What is great about doing fieldwork in the high Arctic, with Wollaston Forland being no exception, is the unevenly distributed and sparse vegetation cover. Thus, when the snow melts, a fascinating landscape reveals itself. Alpine mountain peaks and nunataks, glacial valleys, and coastal cliffs, all full of excellently exposed rocks. In our study area in Lindeman Fiord, both Caledonian metamorphic basement rocks, as well as younger sedimentary rocks of predominantly Mesozoic age are present. What is unique with the study area is the Dombjerg Fault, a border fault that juxtaposes syn-rift deep-water hanging-wall clastics against a footwall of crystalline basement (Henstra et al., 2016; Kristensen et al., 2016; see ARCEx archive to download these papers). The fault belongs to a series of east-stepping faults that together define the western boundary of the East Greenland Fault system (Rotevatn et al., 2018). The exposed basin fill succession is also unique in that sense that it represent exhumed deep-marine gravity flow deposits, which accumulated during rifting and possibly rift climax (Henstra et al., 2016). Similar deposits form important reservoirs in several basins along the western margin of the Norwegian Continental Shelf. The aim of the trip was therefore two-fold: one group were to focus on the structural geology and structural diagenesis associated with the Dombjerg Fault, and the second to focus on the sedimentology and diagenesis of the syn-rift strata of the so-called Wollaston Forland Group. Because we also visited the same area back in 2014 during a more regional-scale study, we had pre-designed a detailed plan for which outcrops to visit and what specific sections to focus on. In regards to our late arrival as narrated above, this plan increased the effectiveness of the days we actually spent in the field.

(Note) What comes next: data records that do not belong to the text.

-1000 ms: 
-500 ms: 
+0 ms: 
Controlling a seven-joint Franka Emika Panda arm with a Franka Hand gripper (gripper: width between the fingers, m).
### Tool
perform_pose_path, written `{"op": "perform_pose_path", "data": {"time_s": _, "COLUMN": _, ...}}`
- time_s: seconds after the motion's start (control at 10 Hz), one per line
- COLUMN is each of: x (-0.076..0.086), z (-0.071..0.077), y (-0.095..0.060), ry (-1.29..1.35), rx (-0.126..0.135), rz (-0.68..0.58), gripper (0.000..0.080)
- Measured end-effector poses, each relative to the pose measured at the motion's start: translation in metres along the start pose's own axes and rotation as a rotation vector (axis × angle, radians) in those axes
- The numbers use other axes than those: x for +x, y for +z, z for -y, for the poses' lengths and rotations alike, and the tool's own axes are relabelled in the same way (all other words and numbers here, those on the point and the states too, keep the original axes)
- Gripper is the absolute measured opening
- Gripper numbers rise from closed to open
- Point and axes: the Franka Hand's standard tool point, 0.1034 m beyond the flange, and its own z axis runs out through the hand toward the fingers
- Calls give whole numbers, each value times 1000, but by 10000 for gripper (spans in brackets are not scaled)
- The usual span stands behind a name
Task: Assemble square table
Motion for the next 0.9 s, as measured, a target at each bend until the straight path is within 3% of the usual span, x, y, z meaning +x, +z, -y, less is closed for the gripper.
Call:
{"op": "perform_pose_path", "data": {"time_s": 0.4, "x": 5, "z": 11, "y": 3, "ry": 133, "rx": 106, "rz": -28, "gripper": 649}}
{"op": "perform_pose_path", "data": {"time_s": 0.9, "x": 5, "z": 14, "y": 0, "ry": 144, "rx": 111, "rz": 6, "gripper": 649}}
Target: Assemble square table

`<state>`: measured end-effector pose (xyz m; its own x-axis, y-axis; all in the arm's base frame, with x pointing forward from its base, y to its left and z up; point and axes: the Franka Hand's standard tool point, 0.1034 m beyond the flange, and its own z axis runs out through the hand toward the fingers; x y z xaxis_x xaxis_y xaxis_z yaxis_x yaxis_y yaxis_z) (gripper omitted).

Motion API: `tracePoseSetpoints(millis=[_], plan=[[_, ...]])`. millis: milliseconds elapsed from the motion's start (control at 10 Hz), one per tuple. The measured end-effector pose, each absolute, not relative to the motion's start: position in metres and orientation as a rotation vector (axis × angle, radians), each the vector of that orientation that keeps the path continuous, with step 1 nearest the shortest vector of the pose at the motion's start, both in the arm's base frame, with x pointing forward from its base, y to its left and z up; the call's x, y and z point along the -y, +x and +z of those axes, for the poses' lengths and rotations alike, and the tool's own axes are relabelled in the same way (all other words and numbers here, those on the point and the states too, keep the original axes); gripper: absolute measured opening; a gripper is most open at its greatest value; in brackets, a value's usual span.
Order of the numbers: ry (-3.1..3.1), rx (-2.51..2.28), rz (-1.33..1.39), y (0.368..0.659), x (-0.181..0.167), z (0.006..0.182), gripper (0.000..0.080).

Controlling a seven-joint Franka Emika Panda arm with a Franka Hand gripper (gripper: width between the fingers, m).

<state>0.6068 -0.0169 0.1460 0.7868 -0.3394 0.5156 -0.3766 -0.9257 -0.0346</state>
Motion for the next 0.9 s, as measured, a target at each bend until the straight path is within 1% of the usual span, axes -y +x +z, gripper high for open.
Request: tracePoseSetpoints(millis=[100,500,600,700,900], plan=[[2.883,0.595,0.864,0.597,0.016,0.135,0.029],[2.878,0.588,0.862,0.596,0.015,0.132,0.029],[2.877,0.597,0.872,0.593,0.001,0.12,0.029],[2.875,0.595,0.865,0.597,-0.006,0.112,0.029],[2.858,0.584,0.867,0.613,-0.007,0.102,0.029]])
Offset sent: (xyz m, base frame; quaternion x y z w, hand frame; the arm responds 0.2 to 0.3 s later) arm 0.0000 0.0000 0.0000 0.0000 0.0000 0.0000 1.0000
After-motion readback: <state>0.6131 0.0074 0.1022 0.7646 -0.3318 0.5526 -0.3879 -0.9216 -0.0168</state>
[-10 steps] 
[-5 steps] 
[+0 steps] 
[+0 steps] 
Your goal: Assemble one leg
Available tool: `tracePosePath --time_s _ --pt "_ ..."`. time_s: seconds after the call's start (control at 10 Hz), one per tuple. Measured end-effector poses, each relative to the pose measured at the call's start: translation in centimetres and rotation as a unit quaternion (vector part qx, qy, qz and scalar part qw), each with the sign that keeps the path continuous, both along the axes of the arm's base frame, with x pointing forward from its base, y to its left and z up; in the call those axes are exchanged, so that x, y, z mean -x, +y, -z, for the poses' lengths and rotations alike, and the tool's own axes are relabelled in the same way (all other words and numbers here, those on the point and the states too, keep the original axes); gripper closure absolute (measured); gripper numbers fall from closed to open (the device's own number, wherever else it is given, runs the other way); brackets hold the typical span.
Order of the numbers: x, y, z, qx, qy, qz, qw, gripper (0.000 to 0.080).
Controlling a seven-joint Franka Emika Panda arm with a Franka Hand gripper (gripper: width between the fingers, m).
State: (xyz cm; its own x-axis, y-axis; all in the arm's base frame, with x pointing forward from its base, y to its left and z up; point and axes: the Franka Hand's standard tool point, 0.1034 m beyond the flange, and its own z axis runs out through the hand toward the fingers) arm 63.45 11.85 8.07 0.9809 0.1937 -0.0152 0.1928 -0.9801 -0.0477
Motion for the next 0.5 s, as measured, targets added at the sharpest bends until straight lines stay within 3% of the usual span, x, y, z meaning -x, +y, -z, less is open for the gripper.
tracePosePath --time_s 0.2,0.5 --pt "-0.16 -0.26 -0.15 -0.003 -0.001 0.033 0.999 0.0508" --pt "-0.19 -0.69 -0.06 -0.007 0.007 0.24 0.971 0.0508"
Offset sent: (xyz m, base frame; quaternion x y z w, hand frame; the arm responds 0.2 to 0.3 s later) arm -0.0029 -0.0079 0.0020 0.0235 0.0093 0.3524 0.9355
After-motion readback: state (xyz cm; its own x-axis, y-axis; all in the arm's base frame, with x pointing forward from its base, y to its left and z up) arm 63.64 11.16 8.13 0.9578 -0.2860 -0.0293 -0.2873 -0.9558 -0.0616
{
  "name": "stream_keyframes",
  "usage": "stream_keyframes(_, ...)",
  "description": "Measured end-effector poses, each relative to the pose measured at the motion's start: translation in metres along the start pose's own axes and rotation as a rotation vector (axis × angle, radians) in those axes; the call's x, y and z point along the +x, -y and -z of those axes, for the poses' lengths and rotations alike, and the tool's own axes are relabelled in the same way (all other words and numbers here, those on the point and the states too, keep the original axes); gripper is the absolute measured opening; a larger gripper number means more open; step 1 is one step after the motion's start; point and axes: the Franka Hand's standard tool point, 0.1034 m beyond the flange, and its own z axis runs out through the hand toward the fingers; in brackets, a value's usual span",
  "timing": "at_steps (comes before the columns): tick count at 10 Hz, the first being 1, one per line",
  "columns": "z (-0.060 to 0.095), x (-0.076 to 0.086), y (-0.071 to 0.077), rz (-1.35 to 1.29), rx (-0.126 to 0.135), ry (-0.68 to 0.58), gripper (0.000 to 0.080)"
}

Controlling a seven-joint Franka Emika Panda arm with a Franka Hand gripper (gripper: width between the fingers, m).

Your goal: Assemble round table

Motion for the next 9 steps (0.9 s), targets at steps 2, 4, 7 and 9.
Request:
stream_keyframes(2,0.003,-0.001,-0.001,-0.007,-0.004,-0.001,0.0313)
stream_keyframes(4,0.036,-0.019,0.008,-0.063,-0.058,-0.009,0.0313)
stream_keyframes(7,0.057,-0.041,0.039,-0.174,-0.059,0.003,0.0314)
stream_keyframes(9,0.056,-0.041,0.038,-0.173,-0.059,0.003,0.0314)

For example, the structural group managed to sample several tens of veins along the Dombjerg Fault itself, and documented the structural fabric within the basin clastics at selected outcrops in a proximal to distal transect normal to the fault. We hope that these samples may reveal the diagenetic history of the fault and basin and tell us what type of fluids that once used the fault and its associated fracture systems as their fairways. For the sedimentology part, the focus this time was to detail the architecture of the syn-rift gravity flow deposits at sub-seismic-scale resolution. In addition to sedimentary logs and rock samples for petrographic analyses, we also collected numerous photos, drone footage and videos so that we can make digital 3D models of our main outcrops. This means that we will be able to enjoy the outcrops in Wollaston Forland from our comfortable office chairs in the years to come. For a small teaser of one of our preliminary models (low resolution), have a look at this video made by Gijs Henstra: https://drive.google.com/file/d/1bh1vHOv9D40mRIF7I4awi5mW3U7AEGxY/view
PS! Just to let you know: we got safely back to Norway after ten fantastic days in the field. So look out for upcoming publications at www.arcex.no and other forums.

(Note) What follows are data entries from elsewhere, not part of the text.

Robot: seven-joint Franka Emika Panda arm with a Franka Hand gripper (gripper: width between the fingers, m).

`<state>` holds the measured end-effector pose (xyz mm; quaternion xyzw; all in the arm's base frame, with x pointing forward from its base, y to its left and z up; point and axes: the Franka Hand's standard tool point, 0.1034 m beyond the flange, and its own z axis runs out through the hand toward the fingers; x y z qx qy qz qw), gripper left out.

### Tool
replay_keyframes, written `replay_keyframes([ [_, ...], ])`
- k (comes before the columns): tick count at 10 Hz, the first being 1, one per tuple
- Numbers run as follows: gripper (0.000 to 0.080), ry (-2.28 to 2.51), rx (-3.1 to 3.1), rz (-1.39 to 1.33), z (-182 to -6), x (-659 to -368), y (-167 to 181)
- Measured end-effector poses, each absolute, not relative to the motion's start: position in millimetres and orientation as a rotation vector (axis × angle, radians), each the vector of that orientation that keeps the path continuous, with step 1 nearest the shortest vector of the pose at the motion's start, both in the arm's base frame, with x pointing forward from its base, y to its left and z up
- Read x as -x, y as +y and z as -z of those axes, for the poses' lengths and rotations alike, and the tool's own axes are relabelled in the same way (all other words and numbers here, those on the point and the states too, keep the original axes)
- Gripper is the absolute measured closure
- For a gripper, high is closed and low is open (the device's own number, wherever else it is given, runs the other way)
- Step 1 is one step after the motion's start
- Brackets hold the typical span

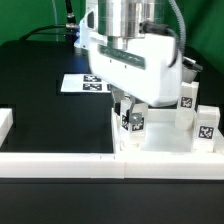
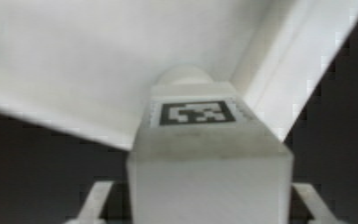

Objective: Assemble square table

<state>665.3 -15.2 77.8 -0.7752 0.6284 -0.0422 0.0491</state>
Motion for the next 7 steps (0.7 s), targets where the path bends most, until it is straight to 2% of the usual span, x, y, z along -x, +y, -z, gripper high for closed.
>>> replay_keyframes([
  [2,0.0511,2.210,1.934,0.006,-77.5,-662.6,-16.5],
  [6,0.0511,2.277,1.849,-0.011,-76.7,-662.2,-16.8],
  [7,0.0347,2.198,1.998,0.025,-76.3,-661.2,-12.6],
])
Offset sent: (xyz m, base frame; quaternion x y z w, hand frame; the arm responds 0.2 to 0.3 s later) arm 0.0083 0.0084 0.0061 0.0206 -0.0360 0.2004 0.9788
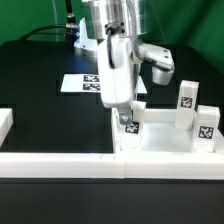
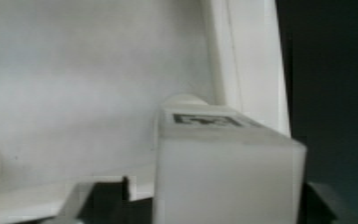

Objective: Assemble square table

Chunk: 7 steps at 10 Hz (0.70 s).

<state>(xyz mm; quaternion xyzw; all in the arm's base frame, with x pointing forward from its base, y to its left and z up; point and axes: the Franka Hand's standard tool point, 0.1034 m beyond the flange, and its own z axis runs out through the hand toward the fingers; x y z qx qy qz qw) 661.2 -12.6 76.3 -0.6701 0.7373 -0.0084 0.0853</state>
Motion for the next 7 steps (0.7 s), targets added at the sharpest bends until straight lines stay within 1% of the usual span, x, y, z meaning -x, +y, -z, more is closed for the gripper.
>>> replay_keyframes([
  [1,0.0347,2.011,2.224,0.064,-77.4,-662,-5],
  [2,0.0200,1.775,2.414,0.080,-78.4,-664,3],
  [3,0.0200,1.628,2.515,0.085,-78.7,-664,7],
  [4,0.0159,1.579,2.549,0.092,-77.8,-664,5],
  [7,0.0151,1.304,2.715,0.120,-77.8,-664,2],
])
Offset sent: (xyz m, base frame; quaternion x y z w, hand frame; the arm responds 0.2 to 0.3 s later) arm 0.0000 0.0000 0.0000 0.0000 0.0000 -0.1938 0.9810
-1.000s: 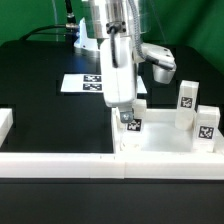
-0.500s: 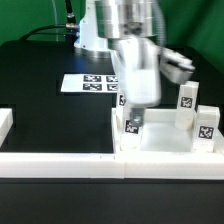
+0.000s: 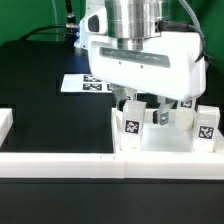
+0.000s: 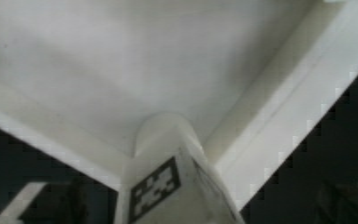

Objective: Assemble square table

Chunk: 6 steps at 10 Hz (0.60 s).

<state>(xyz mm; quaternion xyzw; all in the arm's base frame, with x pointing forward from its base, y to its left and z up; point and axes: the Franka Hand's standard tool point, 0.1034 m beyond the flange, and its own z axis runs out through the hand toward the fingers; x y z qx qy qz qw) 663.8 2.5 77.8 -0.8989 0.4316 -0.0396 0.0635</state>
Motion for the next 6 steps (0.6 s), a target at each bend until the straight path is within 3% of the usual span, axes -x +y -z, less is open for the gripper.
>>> replay_keyframes([
  [2,0.0151,0.702,2.999,0.144,-80.5,-667.6,-3.1],
  [5,0.0173,0.705,2.998,0.139,-80.9,-670.6,-4.8],
  [6,0.0346,0.721,2.994,0.138,-80.8,-670.5,-5.0],
])
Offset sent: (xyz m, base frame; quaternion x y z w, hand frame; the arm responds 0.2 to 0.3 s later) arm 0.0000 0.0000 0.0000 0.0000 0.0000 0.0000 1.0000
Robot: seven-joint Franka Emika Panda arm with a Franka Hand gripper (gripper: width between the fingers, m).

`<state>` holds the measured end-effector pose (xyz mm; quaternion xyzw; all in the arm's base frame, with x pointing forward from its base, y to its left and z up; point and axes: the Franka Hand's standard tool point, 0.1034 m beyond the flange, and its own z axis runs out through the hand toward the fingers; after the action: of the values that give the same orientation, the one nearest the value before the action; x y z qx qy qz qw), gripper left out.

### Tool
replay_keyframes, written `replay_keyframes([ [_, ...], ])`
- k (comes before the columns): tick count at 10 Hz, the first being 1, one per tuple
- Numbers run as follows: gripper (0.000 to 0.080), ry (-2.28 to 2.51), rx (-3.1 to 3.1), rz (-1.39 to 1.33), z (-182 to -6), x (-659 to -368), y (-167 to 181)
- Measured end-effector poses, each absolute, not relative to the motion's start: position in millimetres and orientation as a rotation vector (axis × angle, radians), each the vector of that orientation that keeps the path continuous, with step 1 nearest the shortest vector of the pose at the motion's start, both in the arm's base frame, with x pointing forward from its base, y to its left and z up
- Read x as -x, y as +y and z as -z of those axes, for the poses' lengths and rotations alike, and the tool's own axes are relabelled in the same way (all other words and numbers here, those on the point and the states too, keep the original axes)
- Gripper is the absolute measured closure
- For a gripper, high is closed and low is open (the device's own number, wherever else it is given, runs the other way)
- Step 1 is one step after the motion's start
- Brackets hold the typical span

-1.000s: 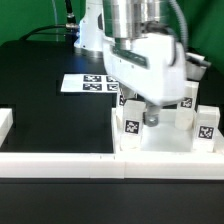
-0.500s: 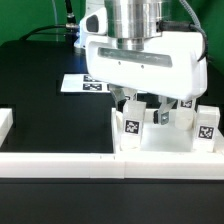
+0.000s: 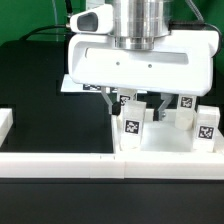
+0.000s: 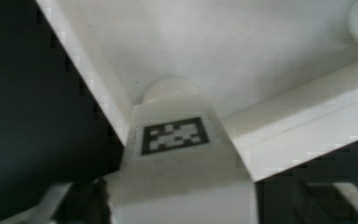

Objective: Assemble square table

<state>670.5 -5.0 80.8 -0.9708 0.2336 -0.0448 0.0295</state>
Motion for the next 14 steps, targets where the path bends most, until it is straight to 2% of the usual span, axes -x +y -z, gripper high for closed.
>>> replay_keyframes([
  [1,0.0504,0.831,2.963,0.134,-80.7,-670.4,-5.8],
  [4,0.0503,1.204,2.827,0.106,-79.4,-668.3,-9.4],
  [8,0.0506,2.121,2.122,-0.115,-81.3,-668.4,-4.7],
  [11,0.0506,2.211,2.023,-0.120,-81.1,-669.0,-7.5],
  [13,0.0266,2.152,2.088,-0.110,-81.1,-668.9,-7.5],
  [14,0.0266,1.948,2.302,-0.045,-82.0,-672.0,-6.9],
])
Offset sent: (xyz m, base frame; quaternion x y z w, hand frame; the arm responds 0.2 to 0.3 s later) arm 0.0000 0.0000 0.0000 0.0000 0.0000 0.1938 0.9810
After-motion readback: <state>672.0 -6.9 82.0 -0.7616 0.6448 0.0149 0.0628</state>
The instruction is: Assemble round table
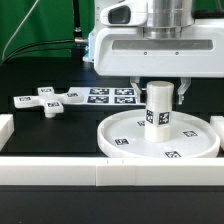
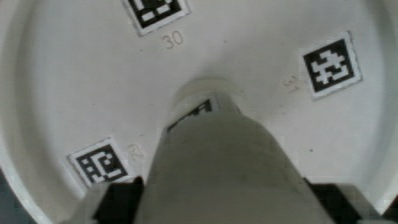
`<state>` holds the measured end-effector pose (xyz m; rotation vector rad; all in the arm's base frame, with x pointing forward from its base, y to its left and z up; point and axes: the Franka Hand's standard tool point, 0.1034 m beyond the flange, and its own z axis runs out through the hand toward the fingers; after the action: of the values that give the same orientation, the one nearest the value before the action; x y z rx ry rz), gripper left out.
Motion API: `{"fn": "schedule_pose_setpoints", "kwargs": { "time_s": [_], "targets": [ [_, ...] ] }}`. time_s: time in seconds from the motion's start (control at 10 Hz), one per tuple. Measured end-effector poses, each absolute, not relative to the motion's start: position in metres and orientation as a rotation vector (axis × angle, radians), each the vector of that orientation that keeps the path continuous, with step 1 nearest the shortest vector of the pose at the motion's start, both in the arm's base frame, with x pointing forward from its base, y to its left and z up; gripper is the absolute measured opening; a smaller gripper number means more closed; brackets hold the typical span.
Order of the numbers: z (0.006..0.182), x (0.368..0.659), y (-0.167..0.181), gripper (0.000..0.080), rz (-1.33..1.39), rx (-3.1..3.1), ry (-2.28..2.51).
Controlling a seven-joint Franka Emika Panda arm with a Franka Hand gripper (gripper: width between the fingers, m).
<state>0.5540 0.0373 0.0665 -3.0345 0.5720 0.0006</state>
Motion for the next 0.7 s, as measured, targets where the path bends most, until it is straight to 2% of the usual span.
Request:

Henstra, G., Grundvåg, S.-A., Johannessen, E.P., Kristensen, T., Midtkandal, I., Nystuen, J.-P., Rotevatn, A., Surlyk, F., Sæther, T. & Windelstad, J. (2016): Depositional processes and stratigraphic architecture within a coarse-grained rift-margin turbidite system: the Wollaston Forland Group, East Greenland. Marine and Petroleum Geology, Volume 76, September 2016, Pages 187–209. [http://dx.doi.org/10.1016/j.marpetgeo.2016.05.018] [intranet]

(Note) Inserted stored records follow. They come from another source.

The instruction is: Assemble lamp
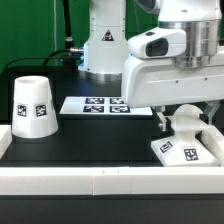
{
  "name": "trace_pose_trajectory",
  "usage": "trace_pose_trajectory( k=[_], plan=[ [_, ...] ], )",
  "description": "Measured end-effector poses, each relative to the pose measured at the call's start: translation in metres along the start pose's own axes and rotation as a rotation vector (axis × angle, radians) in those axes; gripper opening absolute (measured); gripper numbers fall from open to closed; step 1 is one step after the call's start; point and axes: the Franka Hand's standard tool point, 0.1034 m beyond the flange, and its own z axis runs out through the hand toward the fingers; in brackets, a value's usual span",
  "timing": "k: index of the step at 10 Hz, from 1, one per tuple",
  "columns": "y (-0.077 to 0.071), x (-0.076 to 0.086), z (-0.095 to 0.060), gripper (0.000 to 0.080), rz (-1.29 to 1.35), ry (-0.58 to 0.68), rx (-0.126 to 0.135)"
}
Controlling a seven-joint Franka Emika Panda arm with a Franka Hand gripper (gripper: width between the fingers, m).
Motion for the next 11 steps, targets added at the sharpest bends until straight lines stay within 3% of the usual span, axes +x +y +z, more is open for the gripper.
trace_pose_trajectory(
  k=[5, 9, 10, 11],
  plan=[
    [-0.002, 0.015, 0.0, 0.0531, 0.093, 0.019, 0.004],
    [-0.002, 0.015, 0.001, 0.0531, 0.089, 0.017, 0.003],
    [-0.002, 0.015, 0.001, 0.0679, 0.089, 0.017, 0.003],
    [-0.002, 0.015, 0.001, 0.0696, 0.089, 0.017, 0.003]
  ],
)
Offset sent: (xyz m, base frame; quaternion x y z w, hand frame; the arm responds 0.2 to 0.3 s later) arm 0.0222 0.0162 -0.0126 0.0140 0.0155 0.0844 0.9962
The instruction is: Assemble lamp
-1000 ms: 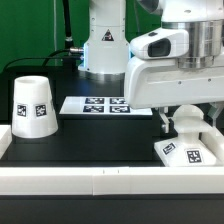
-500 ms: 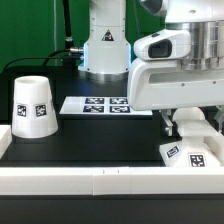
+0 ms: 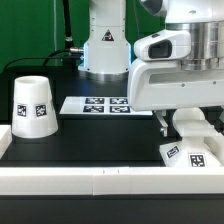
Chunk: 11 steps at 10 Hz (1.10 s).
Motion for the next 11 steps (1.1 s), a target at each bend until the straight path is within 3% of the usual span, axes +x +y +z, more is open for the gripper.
trace_pose_trajectory(
  k=[2, 4, 7, 11],
  plan=[
    [0.011, -0.007, -0.004, 0.0696, -0.034, -0.007, -0.003],
    [0.014, -0.035, -0.02, 0.0698, -0.001, -0.023, -0.01],
    [0.017, -0.064, -0.026, 0.0698, 0.027, -0.041, -0.012],
    [0.017, -0.065, -0.024, 0.0698, 0.072, -0.041, -0.008]
  ],
)
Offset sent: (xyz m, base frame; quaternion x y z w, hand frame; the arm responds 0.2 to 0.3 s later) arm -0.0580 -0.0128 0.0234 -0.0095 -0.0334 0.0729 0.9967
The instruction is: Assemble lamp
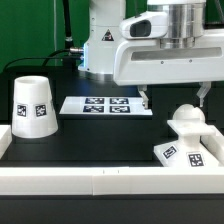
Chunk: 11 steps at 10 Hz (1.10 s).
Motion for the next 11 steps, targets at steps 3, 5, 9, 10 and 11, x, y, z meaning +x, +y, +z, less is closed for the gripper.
trace_pose_trajectory(
  k=[3, 5, 9, 10, 11],
  plan=[
    [-0.016, -0.016, 0.005, 0.0698, 0.148, -0.028, 0.014],
    [-0.02, -0.023, 0.008, 0.0698, 0.153, -0.069, 0.025],
    [-0.021, -0.03, 0.009, 0.0698, 0.127, -0.208, 0.012],
    [-0.025, -0.03, 0.01, 0.0698, 0.103, -0.259, 0.011],
    [-0.028, -0.033, 0.009, 0.0698, 0.098, -0.306, 0.009]
  ],
)
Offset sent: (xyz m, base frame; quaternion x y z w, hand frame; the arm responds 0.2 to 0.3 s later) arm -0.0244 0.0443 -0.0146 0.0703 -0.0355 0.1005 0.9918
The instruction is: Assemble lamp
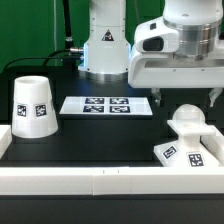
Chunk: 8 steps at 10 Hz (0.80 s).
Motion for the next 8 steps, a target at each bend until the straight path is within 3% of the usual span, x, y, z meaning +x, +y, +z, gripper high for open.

Kristensen, T.B., Rotevatn, A., Peacock, D.C.P., Henstra, G.A., Midtkandal, I. and Grundvåg, S.-A. (2016): Structure and flow properties of syn-rift border faults: the interplay between fault damage and fault-related chemical alteration (Dombjerg Fault, Wollaston Forland, NE Greenland). Journal of Structural Geology, Volume 92, November 2016, Pages 99-115. DOI: 10.1016/j.jsg.2016.09.012[intranet]
Rotevatn, A., Kristensen, T.B., Ksienzyk, A., Wemmer, K., Henstra, G.A., Midtkandal, I., Grundvåg, S.-A. & Andresen, A. (2018) Structural inheritance and rapid rift-length establishment in a multiphase rift: the East Greenland rift system and its Caledonian orogenic ancestry. Tectonics, 2018, Vol.37(6), p.1858-1875. DOI: 10.1029/2018TC005018 [intranet]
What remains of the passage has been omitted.